YOUR OBJECTIVE:
From the entries below, list each line with "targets".

Data excerpts:
--------------------
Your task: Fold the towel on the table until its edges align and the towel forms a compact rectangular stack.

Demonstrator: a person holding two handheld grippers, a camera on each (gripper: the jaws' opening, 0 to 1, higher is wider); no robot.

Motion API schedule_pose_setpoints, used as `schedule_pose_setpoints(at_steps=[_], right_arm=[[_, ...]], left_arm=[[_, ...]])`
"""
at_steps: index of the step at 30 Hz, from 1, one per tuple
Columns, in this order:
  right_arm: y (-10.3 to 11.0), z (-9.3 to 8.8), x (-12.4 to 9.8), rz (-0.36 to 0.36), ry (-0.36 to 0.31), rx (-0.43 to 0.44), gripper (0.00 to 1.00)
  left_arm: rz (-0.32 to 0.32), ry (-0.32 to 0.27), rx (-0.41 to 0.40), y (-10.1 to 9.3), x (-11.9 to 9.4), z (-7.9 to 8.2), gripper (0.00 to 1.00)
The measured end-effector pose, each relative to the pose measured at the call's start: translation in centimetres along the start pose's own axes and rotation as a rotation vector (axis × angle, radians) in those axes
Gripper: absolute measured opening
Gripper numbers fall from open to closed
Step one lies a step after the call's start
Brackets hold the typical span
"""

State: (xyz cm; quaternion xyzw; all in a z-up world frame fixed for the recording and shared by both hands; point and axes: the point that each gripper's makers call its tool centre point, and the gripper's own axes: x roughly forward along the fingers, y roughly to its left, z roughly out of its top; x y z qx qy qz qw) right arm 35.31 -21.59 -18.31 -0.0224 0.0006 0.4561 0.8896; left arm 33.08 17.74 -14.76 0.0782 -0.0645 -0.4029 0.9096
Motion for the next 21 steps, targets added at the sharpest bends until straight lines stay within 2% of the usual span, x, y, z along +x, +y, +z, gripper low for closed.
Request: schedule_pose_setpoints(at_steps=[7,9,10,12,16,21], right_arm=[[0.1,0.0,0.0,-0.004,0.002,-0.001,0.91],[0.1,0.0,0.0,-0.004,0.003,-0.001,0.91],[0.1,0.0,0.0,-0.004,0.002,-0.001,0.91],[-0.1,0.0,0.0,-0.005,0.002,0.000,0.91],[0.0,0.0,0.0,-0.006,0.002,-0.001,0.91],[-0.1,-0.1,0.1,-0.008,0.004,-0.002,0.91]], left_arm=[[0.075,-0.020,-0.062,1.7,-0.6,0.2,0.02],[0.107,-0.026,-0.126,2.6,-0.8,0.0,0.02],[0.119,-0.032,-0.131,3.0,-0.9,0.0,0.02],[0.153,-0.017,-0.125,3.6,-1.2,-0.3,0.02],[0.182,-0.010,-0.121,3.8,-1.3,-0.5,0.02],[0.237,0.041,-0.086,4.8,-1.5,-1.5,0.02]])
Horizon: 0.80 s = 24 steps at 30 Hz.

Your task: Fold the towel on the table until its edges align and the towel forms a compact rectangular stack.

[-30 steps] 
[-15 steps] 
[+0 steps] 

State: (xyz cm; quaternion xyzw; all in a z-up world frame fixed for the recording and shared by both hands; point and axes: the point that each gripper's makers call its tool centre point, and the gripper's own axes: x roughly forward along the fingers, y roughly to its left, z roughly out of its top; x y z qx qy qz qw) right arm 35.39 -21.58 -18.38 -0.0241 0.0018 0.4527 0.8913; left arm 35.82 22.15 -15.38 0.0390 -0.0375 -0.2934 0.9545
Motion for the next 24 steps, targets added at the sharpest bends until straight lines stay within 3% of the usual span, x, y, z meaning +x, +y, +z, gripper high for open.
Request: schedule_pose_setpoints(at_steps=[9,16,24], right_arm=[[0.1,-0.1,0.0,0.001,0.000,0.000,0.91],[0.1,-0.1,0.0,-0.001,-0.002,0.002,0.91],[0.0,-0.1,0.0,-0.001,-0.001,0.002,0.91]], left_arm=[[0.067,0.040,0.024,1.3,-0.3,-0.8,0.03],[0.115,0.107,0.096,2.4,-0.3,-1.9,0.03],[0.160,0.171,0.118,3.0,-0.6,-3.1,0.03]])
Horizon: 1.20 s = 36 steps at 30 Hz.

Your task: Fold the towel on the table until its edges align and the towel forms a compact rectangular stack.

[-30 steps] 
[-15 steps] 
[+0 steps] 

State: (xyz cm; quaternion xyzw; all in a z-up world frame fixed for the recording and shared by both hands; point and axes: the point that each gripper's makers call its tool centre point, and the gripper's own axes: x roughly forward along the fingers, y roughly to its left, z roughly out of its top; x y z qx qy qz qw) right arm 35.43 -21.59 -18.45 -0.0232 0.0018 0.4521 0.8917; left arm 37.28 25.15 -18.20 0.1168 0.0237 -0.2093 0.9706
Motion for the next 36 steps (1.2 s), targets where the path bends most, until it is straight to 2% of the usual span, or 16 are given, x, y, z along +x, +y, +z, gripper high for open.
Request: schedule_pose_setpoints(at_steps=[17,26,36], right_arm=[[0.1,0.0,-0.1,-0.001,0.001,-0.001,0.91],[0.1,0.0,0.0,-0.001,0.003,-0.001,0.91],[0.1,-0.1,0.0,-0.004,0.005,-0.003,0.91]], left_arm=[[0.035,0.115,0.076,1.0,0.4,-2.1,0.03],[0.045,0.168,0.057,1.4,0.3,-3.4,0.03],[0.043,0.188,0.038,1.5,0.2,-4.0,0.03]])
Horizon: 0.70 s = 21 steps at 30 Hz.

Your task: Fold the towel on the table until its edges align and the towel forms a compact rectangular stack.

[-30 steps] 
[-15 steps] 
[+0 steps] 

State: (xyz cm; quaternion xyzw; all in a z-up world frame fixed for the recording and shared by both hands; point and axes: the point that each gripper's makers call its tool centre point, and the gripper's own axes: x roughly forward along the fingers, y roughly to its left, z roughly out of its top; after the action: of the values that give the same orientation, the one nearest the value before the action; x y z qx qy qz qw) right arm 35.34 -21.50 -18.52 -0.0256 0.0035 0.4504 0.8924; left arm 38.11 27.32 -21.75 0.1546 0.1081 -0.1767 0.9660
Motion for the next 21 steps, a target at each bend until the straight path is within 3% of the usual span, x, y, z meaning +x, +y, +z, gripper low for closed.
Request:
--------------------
OUTPUT OF THE EXERCISE:
Motion for the next 21 steps, targets added at the sharpest bends until straight lines stay within 2% of the usual span, x, y, z along +x, +y, +z, gripper low for closed.
Motion for the next 24 steps, targets added at the sharpest bends until straight lines stay within 3% of the usual span, x, y, z meaning +x, +y, +z, gripper high for open.
Motion for the next 36 steps (1.2 s), targets where the path bends most, until it is straight to 2% of the usual span, or 16 are given, x, y, z along +x, +y, +z, gripper high for open.

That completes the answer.